• [Problem description] Please restate the data exactly, from the first line to the last.

*** Exercise data ***

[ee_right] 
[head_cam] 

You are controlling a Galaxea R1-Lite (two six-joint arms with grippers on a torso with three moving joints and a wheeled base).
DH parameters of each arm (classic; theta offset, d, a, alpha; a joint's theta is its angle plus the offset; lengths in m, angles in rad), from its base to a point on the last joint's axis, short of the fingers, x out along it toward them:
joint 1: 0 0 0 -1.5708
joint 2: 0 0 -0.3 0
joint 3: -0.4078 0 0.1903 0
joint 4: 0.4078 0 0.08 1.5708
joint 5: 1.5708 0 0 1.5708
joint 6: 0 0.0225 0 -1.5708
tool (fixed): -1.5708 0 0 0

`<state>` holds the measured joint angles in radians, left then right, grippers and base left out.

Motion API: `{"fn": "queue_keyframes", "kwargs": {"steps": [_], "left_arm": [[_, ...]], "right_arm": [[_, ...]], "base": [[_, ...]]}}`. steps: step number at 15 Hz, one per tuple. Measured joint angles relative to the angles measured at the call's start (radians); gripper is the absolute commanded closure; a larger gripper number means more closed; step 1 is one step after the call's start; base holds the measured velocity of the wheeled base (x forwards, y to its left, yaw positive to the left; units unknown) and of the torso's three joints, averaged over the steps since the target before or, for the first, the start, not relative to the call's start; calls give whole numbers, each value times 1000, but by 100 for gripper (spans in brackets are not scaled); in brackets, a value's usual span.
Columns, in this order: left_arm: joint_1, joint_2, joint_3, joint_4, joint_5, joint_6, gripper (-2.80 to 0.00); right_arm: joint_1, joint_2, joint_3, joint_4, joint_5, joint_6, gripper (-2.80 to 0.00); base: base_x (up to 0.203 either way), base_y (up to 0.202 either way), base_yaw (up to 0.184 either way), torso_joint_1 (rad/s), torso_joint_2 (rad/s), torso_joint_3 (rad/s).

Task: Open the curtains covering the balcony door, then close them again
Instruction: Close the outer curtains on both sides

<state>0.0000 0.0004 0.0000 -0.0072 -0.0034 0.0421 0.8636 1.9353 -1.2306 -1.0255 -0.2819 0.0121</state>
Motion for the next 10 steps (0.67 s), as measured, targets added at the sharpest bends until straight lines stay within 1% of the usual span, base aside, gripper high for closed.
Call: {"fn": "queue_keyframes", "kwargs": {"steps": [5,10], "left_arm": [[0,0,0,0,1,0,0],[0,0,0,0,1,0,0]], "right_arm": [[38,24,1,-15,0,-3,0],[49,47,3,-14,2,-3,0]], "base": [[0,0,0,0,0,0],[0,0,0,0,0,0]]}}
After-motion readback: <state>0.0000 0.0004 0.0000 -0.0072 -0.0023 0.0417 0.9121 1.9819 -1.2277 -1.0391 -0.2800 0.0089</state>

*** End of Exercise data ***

• [Exercise output]
[ee_right] 
[head_cam] 

You are controlling a Galaxea R1-Lite (two six-joint arms with grippers on a torso with three moving joints and a wheeled base).
DH parameters of each arm (classic; theta offset, d, a, alpha; a joint's theta is its angle plus the offset; lengths in m, angles in rad), from its base to a point on the last joint's axis, short of the fingers, x out along it toward them:
joint 1: 0 0 0 -1.5708
joint 2: 0 0 -0.3 0
joint 3: -0.4078 0 0.1903 0
joint 4: 0.4078 0 0.08 1.5708
joint 5: 1.5708 0 0 1.5708
joint 6: 0 0.0225 0 -1.5708
tool (fixed): -1.5708 0 0 0

`<state>` holds the measured joint angles in radians, left then right, grippers and base left out.

Motion API: `{"fn": "queue_keyframes", "kwargs": {"steps": [_], "left_arm": [[_, ...]], "right_arm": [[_, ...]], "base": [[_, ...]]}}`. steps: step number at 15 Hz, one per tuple. Measured joint angles relative to the angles measured at the call's start (radians); gripper is the absolute commanded closure; a larger gripper number means more closed; step 1 is one step after the call's start; base holds the measured velocity of the wheeled base (x forwards, y to its left, yaw positive to the left; units unknown) and of the torso's three joints, averaged over the steps since the target before or, for the first, the start, not relative to the call's start; calls give whole numbers, each value times 1000, but by 100 for gripper (spans in brackets are not scaled); in brackets, a value's usual span.
Columns, in this order: left_arm: joint_1, joint_2, joint_3, joint_4, joint_5, joint_6, gripper (-2.80 to 0.00); right_arm: joint_1, joint_2, joint_3, joint_4, joint_5, joint_6, gripper (-2.80 to 0.00); base: base_x (up to 0.203 either way), base_y (up to 0.202 either way), base_yaw (up to 0.184 either way), torso_joint_1 (rad/s), torso_joint_2 (rad/s), torso_joint_3 (rad/s).

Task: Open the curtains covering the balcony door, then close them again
Instruction: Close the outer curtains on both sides

<state>0.0000 0.0004 0.0000 -0.0072 -0.0034 0.0421 0.8636 1.9353 -1.2306 -1.0255 -0.2819 0.0121</state>
Motion for the next 10 steps (0.67 s), as measured, targets added at the sharpest bends until straight lines stay within 1% of the usual span, base aside, gripper high for closed.
Call: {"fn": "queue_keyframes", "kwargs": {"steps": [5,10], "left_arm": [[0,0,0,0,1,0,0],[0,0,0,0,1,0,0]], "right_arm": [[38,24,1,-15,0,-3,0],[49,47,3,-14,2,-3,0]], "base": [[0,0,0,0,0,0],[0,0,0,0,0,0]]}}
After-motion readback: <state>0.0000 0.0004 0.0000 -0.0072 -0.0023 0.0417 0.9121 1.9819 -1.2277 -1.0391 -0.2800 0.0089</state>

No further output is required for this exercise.